▸ **Task to carry out**
What is needed is a verbatim copy of the data, minus the pictures.
BEGIN
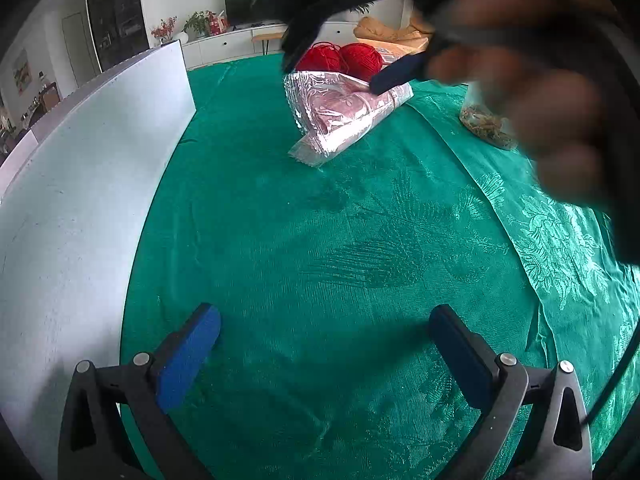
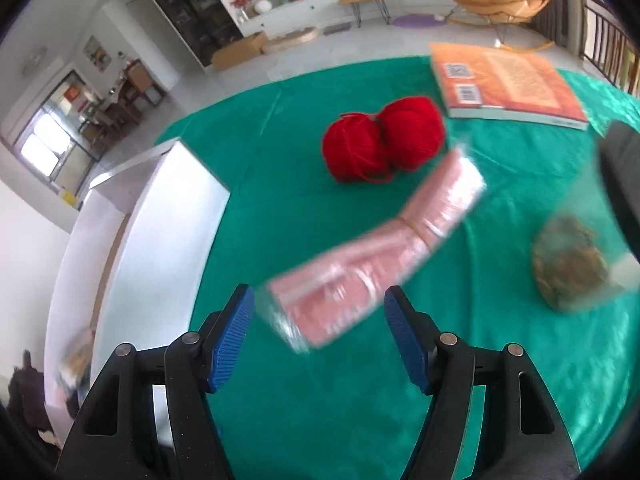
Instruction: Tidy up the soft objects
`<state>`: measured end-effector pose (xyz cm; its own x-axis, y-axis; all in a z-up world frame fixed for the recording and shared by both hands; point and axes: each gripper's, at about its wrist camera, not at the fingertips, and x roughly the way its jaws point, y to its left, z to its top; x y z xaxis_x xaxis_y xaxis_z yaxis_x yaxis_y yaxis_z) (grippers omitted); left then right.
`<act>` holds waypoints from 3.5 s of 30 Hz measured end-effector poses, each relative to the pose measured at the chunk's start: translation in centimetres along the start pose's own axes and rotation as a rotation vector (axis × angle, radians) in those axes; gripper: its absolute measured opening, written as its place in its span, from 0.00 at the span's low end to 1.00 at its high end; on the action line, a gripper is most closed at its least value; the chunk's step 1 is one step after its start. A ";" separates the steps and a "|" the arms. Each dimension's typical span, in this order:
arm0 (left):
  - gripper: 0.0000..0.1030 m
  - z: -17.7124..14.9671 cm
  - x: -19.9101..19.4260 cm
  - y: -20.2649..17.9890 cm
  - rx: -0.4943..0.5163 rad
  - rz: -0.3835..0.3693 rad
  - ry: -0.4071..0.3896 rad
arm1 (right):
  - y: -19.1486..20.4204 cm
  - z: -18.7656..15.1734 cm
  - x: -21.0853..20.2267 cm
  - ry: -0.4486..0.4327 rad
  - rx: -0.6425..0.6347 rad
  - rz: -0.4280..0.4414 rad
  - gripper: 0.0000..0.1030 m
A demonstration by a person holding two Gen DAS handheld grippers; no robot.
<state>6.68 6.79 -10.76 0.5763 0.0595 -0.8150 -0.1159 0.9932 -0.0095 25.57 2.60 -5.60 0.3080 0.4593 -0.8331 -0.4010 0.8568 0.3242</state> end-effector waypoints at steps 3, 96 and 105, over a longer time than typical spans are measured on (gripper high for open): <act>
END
▸ **Result for this task**
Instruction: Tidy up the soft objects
`<state>`: measured end-effector pose (xyz cm; its own x-axis, y-axis; all in a z-up world frame fixed for the recording and shared by both hands; point and axes: each gripper's, at about its wrist camera, not at the fingertips, and x roughly the way its jaws point, y to its left, z to its top; x y z xaxis_x xaxis_y xaxis_z yaxis_x yaxis_y yaxis_z) (grippers omitted); left then right.
`<act>` holds waypoints from 3.5 s of 30 Hz measured end-effector poses, each relative to the pose measured at the chunk's start: translation in centimetres along the start pose's own axes and rotation as a rotation vector (axis × angle, radians) in those axes; gripper: its absolute measured opening, written as its place in its span, from 0.00 at the span's low end to 1.00 at its high end; on the action line, a gripper is most closed at its least value; the chunk's step 1 is one step after its start. A ";" separates the steps and a "|" the arms. Each dimension's typical span, in this order:
arm0 (left):
  - gripper: 0.0000..0.1030 m
  - z: -17.7124..14.9671 cm
  - x: -19.9101..19.4260 cm
  - y: -20.2649..17.9890 cm
  - rx: -0.4943..0.5163 rad
  - rz: -0.3835..0.3693 rad
  - ry: -0.4071..0.3896 rad
arm1 (right):
  - y: -19.1486..20.4204 cm
  - z: -18.7656..15.1734 cm
  - x: -21.0853..20.2267 cm
  - ry: -0.4486..0.4327 rad
  - rx: -0.6425..0.6347 rad
  - rz: -0.4280..0.4414 rad
  - gripper: 0.0000..0.1030 m
A demonstration by a person holding two Gen DAS handheld grippers; no robot.
<state>6.68 6.79 -10.76 0.5763 0.0595 -0.8150 -0.1159 0.9932 -0.0095 25.57 2.60 -5.60 0.3080 0.4593 -0.8331 -0.4010 0.8568 0.3242</state> end-effector waypoints at steps 3, 96 and 105, over a longer time than typical spans are measured on (gripper high for open): <act>

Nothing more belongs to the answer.